- Born: September 23, 1981 (age 44) Warsaw, Poland
- Education: University of Warsaw
- Occupations: Historian, Editor, Columnist
- Known for: Editor-in-chief of Christianitas quarterly and christianitas.org portal

= Tomasz Rowiński =

Tomasz Rowiński (born September 23, 1981, in Warsaw) is a Polish historian of ideas, columnist, and editor.

== Biography ==
Rowiński graduated from the University of Warsaw's Institute of Applied Social Sciences in 2005, where he was associated until 2009. From 2005 to 2008, he collaborated with the journal Res Publica Nowa and from 2006 to 2010 worked at the Centre for the Thought of John Paul II in Warsaw. During this time, he also contributed to the weekly magazine Idziemy. From 2011 to 2014, he served as the secretary of the editorial office of the quarterly Fronda. He was a columnist for Tygodnik Bydgoski and, from 2014 until its closure in 2020, a collaborator of the quarterly Opcja na Prawo. Since 2008, he has been the editor of the quarterly Christianitas. Since 2015, he has coordinated the publication of the book series Biblioteka Christianitas. In January 2019, he began cooperating with the weekly magazine Do Rzeczy, and since August 2020, he has been a member of its team. In 2019, he collaborated with the weekly magazine of the Institute of Literature Nowy napis. Since 2022, he has been a columnist for the quarterly Homo Dei published by the publishing house of the Warsaw province of Redemptorists, in the same year he also joined the editorial board of the portal Afirmacja.info. He has also published in titles such as Rzeczpospolita, weekly Plus Minus, Tygodnik Powszechny, Znak, Polonia Christiana, Kultura Liberalna, Political Theology, Presses, New Confederation. Also in foreign titles: L'Homme noveau, The Catholic Herald, echo24.cz and others.

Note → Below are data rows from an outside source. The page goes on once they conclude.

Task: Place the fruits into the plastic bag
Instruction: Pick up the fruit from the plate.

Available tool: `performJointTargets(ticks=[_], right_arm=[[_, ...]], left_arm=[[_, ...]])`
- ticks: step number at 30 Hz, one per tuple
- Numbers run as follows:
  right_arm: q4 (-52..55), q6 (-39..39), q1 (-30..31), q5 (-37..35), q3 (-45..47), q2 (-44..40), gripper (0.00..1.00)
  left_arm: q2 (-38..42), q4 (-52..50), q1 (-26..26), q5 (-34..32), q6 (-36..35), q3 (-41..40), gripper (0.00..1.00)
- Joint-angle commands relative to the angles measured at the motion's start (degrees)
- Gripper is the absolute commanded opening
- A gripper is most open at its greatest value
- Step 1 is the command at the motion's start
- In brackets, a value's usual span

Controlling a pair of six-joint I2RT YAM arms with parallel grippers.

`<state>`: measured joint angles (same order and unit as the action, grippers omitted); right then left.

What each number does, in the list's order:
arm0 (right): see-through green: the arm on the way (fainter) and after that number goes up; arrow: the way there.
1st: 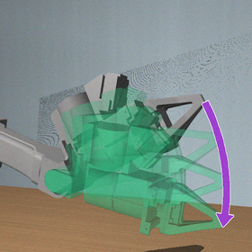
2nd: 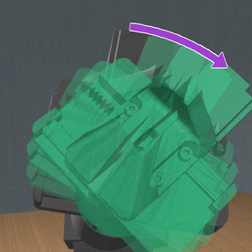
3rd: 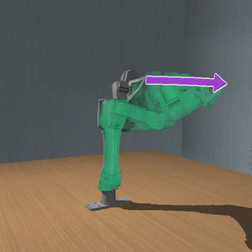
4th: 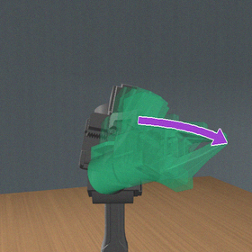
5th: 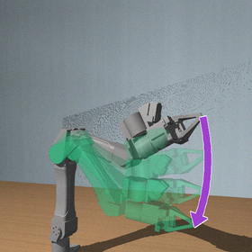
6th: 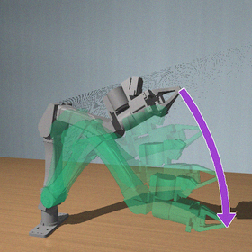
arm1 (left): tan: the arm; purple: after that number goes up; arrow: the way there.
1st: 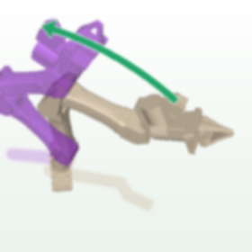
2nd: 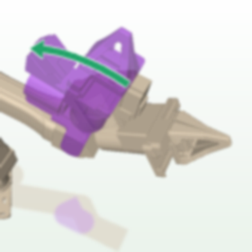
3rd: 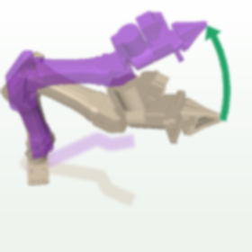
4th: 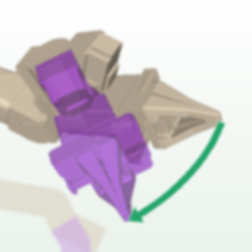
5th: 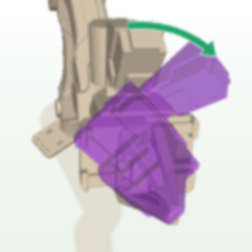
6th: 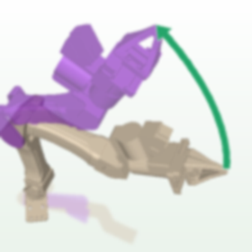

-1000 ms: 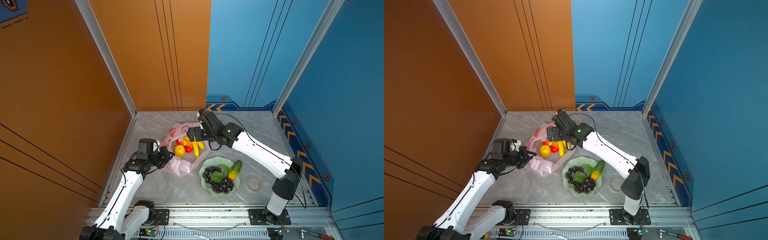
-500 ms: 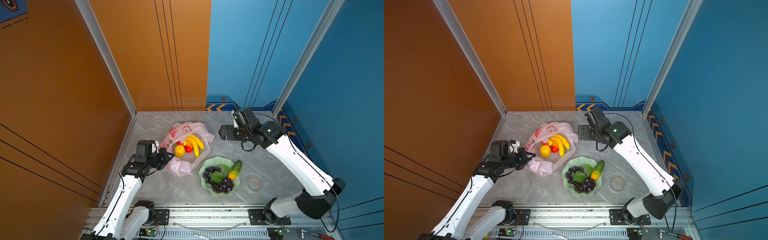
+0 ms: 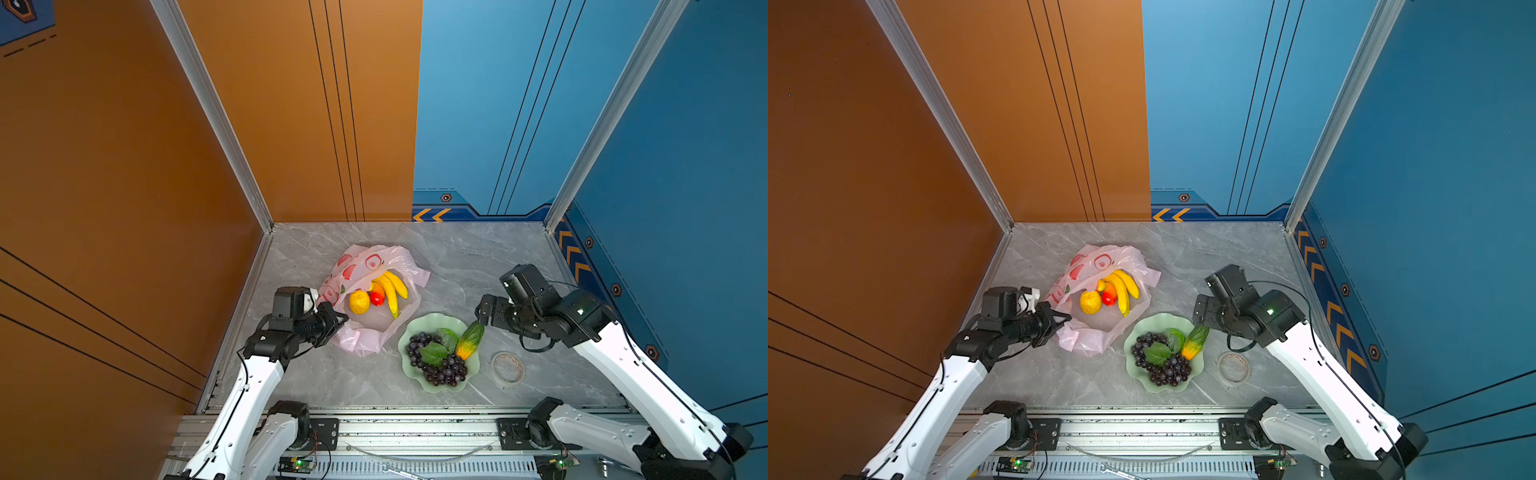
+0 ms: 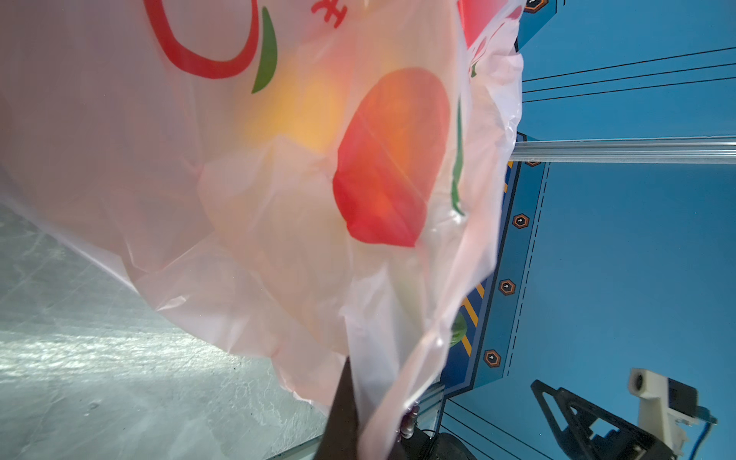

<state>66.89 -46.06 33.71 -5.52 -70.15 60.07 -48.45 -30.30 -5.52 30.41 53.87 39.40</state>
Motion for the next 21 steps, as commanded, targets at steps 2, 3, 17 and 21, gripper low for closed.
performJointTargets(ticks=[2,3,17,21], right_arm=[[-1.5,-4.5,-1.7,2.8,5.2,-2.8,0.96],[-1.9,-4.5,-1.9,3.2,6.4,-3.1,0.96],[-9.5,-4.3,-4.9,9.8,16.6,-2.7,0.91],[-10.9,-3.9,-5.2,10.7,17.7,-1.8,0.90]], left_arm=[[1.5,-1.9,-0.1,1.4,-0.5,-0.7,0.00],[1.7,-2.2,-0.1,1.3,-0.5,-0.7,0.00],[4.9,-2.9,-1.7,0.5,1.0,-4.2,0.00],[5.0,-2.9,-2.1,0.1,1.2,-4.4,0.00]])
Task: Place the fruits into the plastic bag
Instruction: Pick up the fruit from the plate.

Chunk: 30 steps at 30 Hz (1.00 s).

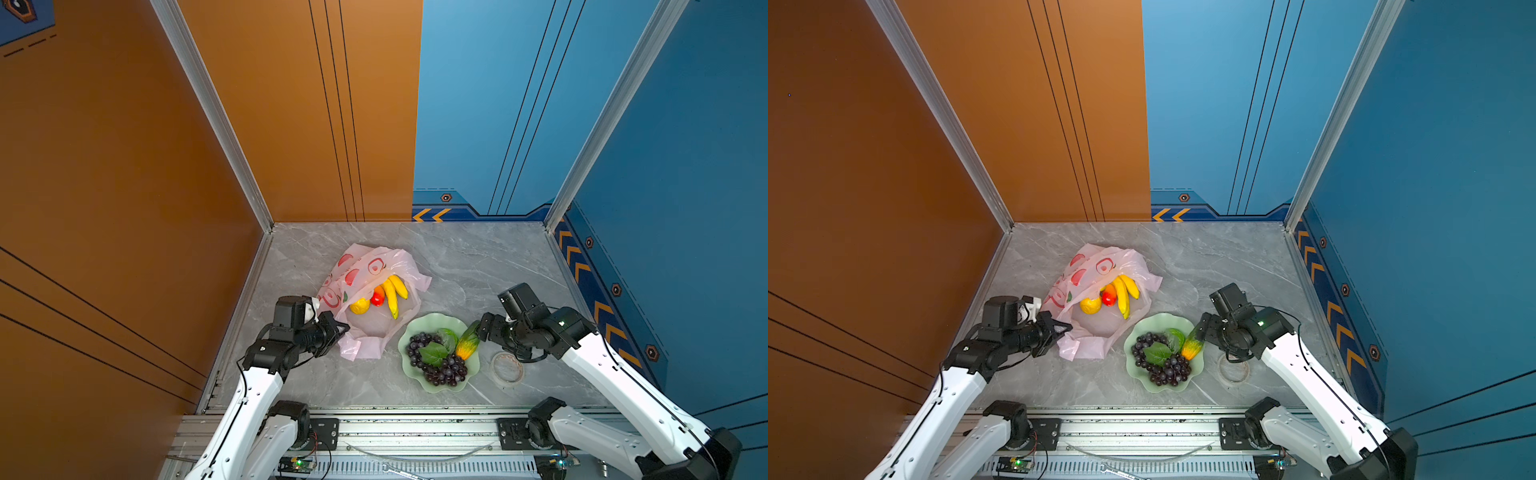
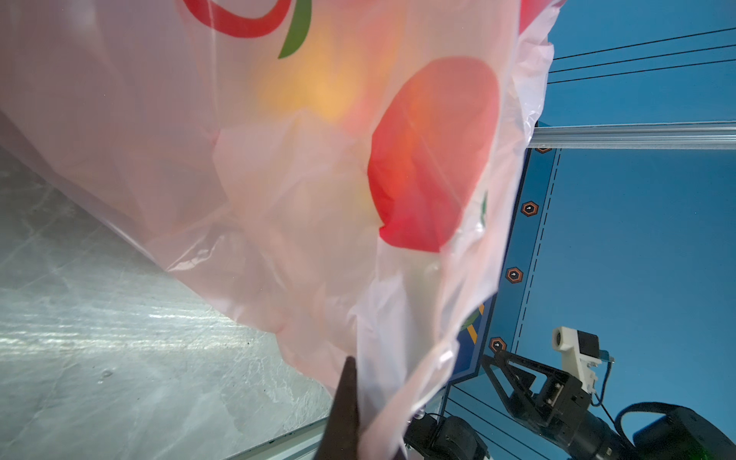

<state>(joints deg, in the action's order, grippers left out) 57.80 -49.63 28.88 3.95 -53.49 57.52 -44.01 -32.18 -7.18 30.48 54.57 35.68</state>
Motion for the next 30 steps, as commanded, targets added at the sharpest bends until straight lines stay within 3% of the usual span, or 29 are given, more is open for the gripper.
performJointTargets(ticks=[1,30], right_arm=[[-2.2,-0.2,-0.6,1.4,1.3,0.9,0.89],[-13.7,3.6,-3.2,4.1,2.2,16.2,0.71]], left_arm=[[0.6,-1.0,-0.5,-0.1,0.4,-0.7,0.00],[0.0,-1.0,-1.0,-1.3,0.4,-0.9,0.00]])
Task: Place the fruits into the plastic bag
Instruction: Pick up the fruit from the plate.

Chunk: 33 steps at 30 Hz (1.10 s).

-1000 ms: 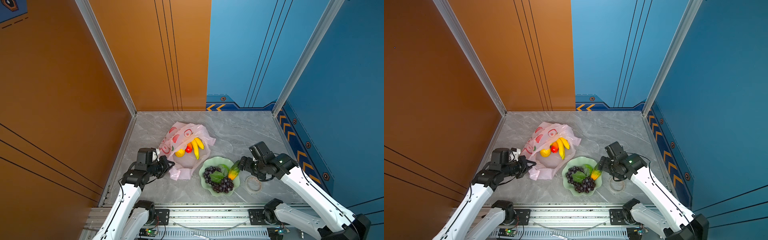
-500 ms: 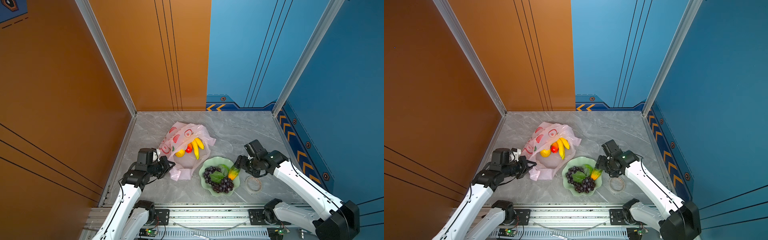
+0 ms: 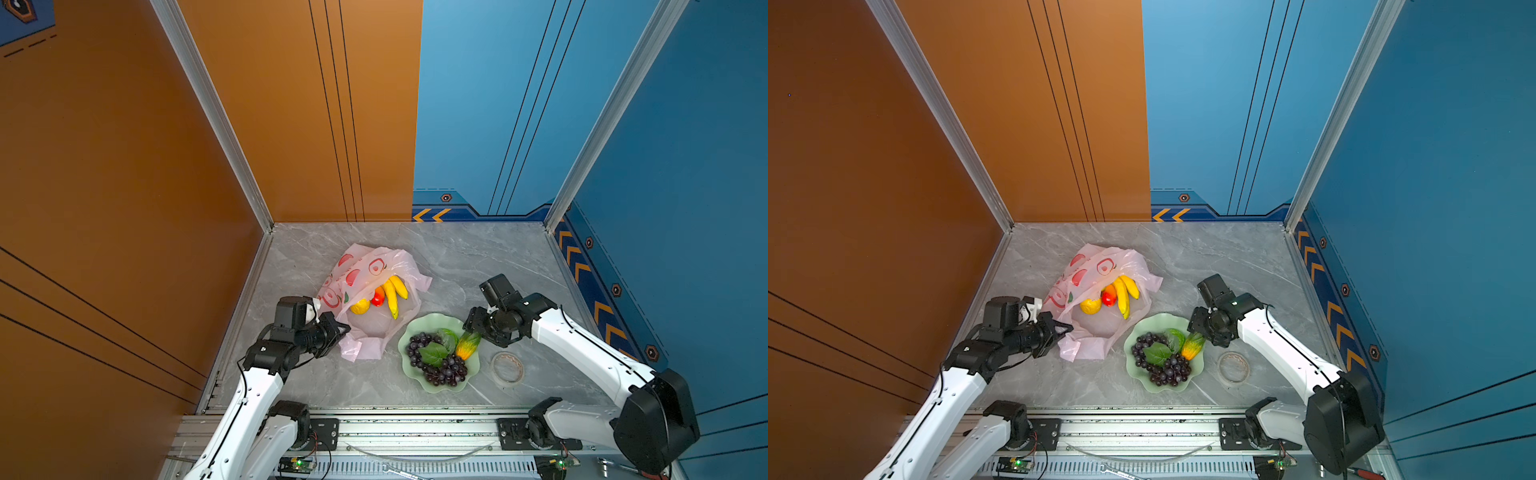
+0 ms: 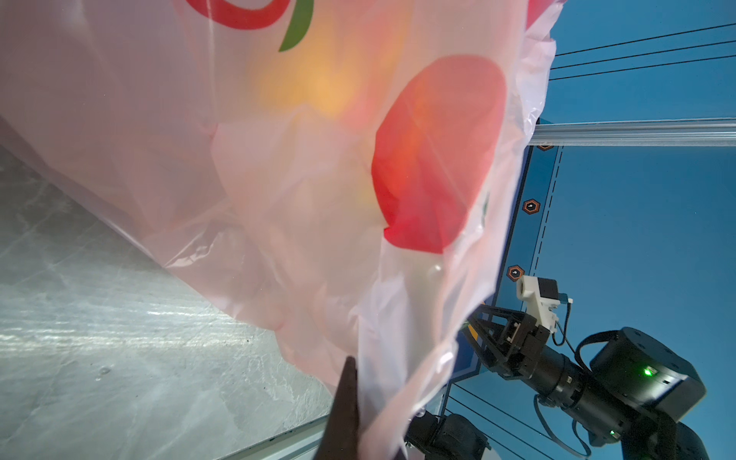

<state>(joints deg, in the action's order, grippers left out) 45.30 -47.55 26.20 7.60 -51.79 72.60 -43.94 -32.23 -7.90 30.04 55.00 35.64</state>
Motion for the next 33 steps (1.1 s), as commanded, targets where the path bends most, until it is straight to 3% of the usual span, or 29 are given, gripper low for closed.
performJointTargets(ticks=[1,12,19,33], right_arm=[[-1.4,1.7,-0.6,0.5,0.6,1.5,0.71],[-2.1,2.6,-1.1,0.9,0.7,3.1,0.61],[-2.3,3.0,-1.6,1.6,0.8,3.3,0.46],[-2.2,3.0,-1.7,1.6,0.8,2.0,0.34]], left_arm=[[-0.1,-0.9,-0.3,-0.9,-0.1,-0.8,0.00],[-0.7,-0.9,-0.3,-1.2,-0.1,-0.6,0.00],[-0.8,-0.9,-0.4,-1.4,-0.1,-0.7,0.00],[-0.7,-0.9,-0.4,-1.6,-0.2,-0.8,0.00]])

He is the author of books with interviews popularizing issues of faith and theology, as well as the editor of the selection of journalism Dispute about Rymkiewicz. In 2015 he became one of the signatories of the Letter to the General Assembly of the Synod for the Family prepared by the Catholic Community Forum “Between Synods”. In the same year he published the author's essay book Dante's Bastards. Sketches about the disappearance and rebirth of visible Christianity. In 2018, the second essay book Kingdom not of this world. About the principles of Catholic Poland based on newer and older events was published, which in the preface was announced as the first part of the “Polish-Roman trilogy”. Since January 2019, he has been a member of the Association of Saint Benedict Patron of Europe (ASBPE). In the spring of 2019, he published a book entitled Alarm for the Church. New Reformation? together with Pawel Milcarek.